Little John is not. Like his namesake he is big – big for his age, big for any age – the kind of man who looks too big in a suit that’s the right size for him. He’s 19 and he’s just gone up to Uni to study geography. He’s also gone up to play rugby. He’s keen. At the Freshers’ Fair he makes for the Rugby Club stand like a flanker makes for a fly-half with the ball. They’re keen too. John is rather good, good enough, it soon transpires, to play for the University. Still, he discovers, there is rather more to becoming part of the team than signing up, training at full throttle, and practising hard.

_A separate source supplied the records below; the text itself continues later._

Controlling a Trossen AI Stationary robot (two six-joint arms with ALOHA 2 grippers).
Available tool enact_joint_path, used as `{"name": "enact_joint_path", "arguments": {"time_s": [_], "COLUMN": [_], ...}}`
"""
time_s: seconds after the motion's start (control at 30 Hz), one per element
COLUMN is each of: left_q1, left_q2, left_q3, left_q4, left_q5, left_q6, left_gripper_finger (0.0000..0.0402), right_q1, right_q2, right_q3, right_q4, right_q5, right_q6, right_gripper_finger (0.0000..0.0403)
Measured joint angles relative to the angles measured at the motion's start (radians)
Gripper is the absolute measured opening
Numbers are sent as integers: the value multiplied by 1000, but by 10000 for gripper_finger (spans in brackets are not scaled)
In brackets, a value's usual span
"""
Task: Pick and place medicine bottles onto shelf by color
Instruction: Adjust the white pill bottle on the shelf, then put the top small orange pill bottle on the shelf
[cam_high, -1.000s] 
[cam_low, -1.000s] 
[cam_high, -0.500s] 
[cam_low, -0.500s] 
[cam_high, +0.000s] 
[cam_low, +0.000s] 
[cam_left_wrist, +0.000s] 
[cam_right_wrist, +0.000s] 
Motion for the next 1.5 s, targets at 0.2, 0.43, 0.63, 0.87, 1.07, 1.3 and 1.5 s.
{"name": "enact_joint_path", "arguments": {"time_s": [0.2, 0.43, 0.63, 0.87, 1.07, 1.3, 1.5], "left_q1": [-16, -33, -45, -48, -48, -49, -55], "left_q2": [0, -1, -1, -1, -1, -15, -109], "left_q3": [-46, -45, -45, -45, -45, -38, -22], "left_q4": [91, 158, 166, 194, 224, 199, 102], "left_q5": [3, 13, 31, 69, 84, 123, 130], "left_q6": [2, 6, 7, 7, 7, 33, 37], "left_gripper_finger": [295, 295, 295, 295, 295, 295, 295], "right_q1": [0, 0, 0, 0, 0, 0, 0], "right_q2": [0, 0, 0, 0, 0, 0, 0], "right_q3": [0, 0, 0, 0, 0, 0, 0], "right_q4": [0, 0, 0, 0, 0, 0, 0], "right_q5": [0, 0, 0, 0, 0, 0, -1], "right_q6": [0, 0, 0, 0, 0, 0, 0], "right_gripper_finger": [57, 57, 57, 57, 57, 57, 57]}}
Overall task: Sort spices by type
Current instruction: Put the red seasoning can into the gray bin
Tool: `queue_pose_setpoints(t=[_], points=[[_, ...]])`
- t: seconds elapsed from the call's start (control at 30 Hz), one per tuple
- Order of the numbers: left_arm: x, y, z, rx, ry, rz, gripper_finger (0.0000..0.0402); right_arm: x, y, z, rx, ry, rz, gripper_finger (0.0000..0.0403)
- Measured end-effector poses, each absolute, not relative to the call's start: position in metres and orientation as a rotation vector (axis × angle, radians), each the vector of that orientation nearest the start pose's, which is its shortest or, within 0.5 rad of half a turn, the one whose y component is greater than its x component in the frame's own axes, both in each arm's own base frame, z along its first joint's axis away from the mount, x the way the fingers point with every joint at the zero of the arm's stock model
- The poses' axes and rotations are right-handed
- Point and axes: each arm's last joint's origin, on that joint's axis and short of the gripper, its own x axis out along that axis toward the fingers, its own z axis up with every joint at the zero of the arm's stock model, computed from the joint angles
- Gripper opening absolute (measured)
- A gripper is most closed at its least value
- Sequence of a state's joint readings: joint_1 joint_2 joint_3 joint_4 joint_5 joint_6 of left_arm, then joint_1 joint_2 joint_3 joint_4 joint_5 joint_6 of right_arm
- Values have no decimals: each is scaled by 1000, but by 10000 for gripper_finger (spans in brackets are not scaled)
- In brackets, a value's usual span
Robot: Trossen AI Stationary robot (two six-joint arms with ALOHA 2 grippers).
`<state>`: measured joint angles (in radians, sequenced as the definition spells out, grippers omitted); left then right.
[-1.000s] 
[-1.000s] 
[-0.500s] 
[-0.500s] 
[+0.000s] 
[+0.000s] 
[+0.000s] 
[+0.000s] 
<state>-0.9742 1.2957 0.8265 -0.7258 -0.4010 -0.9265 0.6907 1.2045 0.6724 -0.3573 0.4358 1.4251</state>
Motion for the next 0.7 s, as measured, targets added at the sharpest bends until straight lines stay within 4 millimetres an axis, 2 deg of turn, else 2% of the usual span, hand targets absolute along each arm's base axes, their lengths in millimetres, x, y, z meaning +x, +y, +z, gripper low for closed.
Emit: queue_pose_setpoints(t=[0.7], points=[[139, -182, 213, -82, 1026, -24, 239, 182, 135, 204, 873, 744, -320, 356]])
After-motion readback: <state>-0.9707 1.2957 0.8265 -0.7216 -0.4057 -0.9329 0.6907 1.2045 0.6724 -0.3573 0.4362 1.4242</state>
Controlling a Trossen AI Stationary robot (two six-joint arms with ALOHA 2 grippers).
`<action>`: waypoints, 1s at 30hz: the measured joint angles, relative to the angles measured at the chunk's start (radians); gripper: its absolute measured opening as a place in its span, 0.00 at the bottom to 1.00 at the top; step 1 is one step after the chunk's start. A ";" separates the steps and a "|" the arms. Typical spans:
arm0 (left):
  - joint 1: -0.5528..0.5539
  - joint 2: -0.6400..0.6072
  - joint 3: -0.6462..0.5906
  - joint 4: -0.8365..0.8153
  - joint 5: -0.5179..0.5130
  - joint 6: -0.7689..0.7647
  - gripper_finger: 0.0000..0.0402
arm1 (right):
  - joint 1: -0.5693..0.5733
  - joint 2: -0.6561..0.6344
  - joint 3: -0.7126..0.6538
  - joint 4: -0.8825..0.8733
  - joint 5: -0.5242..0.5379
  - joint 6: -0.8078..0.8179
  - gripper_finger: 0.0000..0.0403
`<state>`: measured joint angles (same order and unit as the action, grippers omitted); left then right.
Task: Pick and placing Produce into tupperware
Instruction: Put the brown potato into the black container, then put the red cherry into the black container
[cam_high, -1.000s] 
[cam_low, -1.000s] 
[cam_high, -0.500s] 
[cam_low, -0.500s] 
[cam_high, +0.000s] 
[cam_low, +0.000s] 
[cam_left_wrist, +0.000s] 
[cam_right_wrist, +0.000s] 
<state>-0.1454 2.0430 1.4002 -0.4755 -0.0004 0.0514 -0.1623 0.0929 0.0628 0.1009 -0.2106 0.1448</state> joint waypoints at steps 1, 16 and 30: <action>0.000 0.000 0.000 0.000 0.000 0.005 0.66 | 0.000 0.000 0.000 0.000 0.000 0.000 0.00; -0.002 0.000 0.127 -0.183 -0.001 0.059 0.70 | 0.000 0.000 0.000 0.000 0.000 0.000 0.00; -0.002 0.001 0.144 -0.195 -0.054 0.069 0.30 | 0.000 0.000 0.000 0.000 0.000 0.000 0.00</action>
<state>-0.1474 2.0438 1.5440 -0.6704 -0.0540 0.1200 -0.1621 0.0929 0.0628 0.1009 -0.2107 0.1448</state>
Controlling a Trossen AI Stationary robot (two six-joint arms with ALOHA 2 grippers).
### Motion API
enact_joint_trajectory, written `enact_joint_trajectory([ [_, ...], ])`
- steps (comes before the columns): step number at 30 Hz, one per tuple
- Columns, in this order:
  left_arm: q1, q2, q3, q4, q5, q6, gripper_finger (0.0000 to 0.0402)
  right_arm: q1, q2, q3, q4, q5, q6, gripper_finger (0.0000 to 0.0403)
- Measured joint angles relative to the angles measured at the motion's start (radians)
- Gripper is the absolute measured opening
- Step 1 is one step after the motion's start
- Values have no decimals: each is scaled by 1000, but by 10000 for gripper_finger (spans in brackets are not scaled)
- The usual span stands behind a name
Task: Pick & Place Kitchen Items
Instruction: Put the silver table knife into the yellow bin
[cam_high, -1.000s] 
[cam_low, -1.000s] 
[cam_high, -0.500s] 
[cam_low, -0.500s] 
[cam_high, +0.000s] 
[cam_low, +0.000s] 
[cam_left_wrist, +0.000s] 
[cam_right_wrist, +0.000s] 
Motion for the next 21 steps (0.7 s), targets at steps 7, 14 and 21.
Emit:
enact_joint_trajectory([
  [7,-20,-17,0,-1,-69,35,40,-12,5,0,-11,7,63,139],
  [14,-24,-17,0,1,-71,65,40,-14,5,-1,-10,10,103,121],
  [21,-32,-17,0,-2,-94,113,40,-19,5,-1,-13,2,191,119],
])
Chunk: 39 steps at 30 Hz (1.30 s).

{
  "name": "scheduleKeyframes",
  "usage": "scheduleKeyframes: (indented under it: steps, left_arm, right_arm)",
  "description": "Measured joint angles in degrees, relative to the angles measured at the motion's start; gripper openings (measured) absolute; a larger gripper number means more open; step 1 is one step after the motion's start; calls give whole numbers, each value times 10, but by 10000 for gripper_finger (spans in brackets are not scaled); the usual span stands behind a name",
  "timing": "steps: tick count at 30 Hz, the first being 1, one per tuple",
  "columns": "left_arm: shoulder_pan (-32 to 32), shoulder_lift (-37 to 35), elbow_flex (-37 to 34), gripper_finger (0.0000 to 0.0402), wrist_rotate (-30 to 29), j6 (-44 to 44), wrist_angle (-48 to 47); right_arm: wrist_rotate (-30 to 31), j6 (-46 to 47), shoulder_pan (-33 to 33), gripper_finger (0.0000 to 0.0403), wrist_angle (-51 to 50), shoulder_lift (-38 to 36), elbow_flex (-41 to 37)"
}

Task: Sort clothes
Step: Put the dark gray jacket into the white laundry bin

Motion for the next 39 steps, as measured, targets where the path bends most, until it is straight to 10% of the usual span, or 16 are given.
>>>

There’s the initiation ceremony.

And the Rugby Club initiation ceremony takes the Freshers’ Week tradition of the gargantuan consumption of alcohol to oceanic levels. It’s the culture, despite the irony that no professional coach in any sport regards high alcohol intake as a helpful ingredient in developing elite athletic performance. John, for his part, had long before made his own determination before God that alcohol would not form any part of his fitness regime. He knows that being a Christian isn’t exactly a fashion statement in contemporary university life and he certainly doesn’t want Jesus to be seen as a judgemental killjoy. He also knows that initiation ceremonies are important in building team spirit. And he wants to show that he wants to be part of the team. And it’s only one evening. But is this a price he is prepared to pay? Or is there another way?

Little John prays. Which tells you that he’s confident that God will give him wisdom for the situation he’s in. It also tells you that he’s confident that the King of the Universe is not uninterested in something as mundane as running around a field in pursuit of a ball that doesn’t bounce right.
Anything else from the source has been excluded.